El escándalo del Máster de Cifuentes, para bien o para mal, ha puesto a la Universidad en el centro del debate político y mediático. Esto ha permitido levantar las alfombras y ver las redes corruptas y clientelares que se dan  tanto en la universidad como fuera de ella. Sin embargo, existe un debate político respecto a cuáles son las causas de este problema y, en consecuencia, como evitar que se repitan en el futuro.

En primer lugar, está la postura que podríamos llamar conservadora, que viene a decir que nos encontramos ante un caso aislado, que no es en absoluto generalizable a la Universidad en su conjunto. Parte principalmente del perfil institucional de las Universidades Públicas y, aunque pueda parecernos poco profundo, tiene la intención de proteger la imagen de las Universidades Públicas de una posible campaña de desprestigio por parte de la prensa liberal y reaccionaria.

En segundo lugar, estaría una postura liberal oportunista, que atribuye la formación de estas redes corruptas a la endogamia y a la falta de control de las Universidades. Por ello, se centra en crear un “poder externo” que sea capaz de controlar a la universidad, retomando posturas ampliamente rechazadas por la comunidad universitaria como reforzar los Consejos Sociales, los cargos unipersonales y la financiación condicionada.

Este discurso ve la paja en el ojo ajeno pero no la viga en el propio.Parece olvidar que los Consejos Sociales y los órganos externos no suelen ser realmente independientes, sino profundamente ligados a intereses políticos y económicos y juegan un importante papel dentro de la corrupción universitaria. A modo de ejemplo, varios de los implicados en el caso de las tarjetas black eran miembros de consejos sociales y la propia Cifuentes fue miembro del Consejo Social de la UC3M. Otro ejemplo es la Fundación Madri+d, que con la LEMES se encargaría de supervisar a las universidades madrileñas y acreditar a los profesores visitantes. Esta fundación presenta un funcionamiento tremendamente opaco y es presidida actualmente por Jesús Sánchez Martos, ex-consejero de Sanidad de Cifuentes.

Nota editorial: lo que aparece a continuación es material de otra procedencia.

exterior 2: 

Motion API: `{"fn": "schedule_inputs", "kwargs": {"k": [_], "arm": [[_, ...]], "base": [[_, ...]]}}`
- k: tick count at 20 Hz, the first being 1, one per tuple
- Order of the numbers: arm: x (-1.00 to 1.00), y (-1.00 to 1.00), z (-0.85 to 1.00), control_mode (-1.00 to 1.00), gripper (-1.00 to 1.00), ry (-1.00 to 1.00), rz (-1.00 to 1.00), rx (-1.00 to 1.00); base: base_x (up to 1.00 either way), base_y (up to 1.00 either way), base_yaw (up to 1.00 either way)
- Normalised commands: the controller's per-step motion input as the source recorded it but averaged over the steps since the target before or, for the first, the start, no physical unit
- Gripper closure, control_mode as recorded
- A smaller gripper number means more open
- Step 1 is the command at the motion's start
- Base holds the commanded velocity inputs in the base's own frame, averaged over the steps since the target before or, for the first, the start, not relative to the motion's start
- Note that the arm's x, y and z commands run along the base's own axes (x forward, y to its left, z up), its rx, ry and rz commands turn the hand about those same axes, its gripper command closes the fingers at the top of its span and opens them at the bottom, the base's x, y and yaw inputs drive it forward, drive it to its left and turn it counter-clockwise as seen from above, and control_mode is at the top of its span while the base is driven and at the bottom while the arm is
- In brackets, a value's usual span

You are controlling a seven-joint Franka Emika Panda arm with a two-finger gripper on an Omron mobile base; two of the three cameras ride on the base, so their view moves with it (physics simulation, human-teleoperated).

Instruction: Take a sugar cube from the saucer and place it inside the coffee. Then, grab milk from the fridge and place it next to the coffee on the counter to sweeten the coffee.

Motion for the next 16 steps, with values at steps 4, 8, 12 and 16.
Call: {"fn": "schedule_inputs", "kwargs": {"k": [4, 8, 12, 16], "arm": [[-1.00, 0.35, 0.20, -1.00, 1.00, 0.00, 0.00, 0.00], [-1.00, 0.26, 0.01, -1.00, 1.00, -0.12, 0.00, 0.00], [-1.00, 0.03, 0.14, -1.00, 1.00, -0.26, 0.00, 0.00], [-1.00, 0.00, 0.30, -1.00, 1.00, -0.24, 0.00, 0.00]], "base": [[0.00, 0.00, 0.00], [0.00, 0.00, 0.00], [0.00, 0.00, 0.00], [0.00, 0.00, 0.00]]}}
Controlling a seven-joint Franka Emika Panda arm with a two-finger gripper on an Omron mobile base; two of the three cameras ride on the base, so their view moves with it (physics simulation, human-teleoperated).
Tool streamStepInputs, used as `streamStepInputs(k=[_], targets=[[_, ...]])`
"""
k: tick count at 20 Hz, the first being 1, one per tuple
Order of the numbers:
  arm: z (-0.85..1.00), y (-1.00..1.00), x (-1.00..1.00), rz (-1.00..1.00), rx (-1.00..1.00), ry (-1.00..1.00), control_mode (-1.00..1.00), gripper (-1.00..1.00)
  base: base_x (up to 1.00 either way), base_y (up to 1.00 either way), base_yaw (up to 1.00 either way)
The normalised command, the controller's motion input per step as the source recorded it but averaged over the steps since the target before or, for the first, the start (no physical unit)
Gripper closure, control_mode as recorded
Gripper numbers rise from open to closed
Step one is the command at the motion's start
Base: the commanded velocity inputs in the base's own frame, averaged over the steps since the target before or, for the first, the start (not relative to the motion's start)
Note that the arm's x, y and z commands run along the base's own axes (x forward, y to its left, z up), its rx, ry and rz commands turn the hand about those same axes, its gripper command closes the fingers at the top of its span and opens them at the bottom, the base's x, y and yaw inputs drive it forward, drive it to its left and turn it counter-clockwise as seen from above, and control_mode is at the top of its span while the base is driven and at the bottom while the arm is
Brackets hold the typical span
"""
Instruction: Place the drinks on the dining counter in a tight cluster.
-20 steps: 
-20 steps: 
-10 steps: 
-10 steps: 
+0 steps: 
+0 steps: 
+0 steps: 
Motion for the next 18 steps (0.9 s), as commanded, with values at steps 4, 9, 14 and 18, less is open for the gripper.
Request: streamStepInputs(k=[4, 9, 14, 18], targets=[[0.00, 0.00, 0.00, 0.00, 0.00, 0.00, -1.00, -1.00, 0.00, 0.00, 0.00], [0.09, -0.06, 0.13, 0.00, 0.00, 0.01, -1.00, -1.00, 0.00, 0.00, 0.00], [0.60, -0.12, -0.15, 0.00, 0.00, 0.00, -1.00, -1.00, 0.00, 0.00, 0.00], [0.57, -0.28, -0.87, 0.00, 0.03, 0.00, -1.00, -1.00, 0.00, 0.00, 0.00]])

Por último, estaría la postura comunitaria defendida por la mayoría de estudiantes que salieron a protestar contra este escándalo bajo el lema “No es Cifuentes, es el Sistema”. Desde este punto de vista, la raíz del problema se encontraría en la gestión no democrática de la universidad, que fomenta el clientelismo, la economía de favores y el corporativismo de diferentes estratos de la comunidad universitaria. La solución, por lo tanto, no estaría en buscar una autoridad externa, teóricamente imparcial, sino en dar a comunidad universitaria la capacidad de gestionarse de forma realmente democrática y con recursos suficientes como para no deber favores a nadie.

No hay que olvidar que realmente fue esta última quien mas se interesó en limpiar de corrupción la universidad, señalando y pidiendo la dimisión de los cargos de la URJC implicados en este caso. Esta batalla no está completa, ya que la mayoría de estos cargos siguen controlando esta universidad.

De hecho, ni siquiera la propia Cifuentes dimitió por este asunto, sino por un ajuste de cuentas dentro del PP usando el video de un hurto, un “delito de pobres” sin ninguna connotación política. Este final de su carrera permite al PP deshacerse de un “activo tóxico” y personalizar el problema en Cifuentes sin asumir como partido ninguna responsabilidad política por estas prácticas.

Sin duda se ha abierto una brecha en el status quo universitario. Está en nuestras manos que aprovecharla para exigir una transparencia y una participación real de la Comunidad Universitaria que permita evitar que estas prácticas continúen o en dejar que las mismas jerarquías que han puesto la Universidad a su servicio, quienes aprovechen este caso para reforzar su control sobre la Universidad.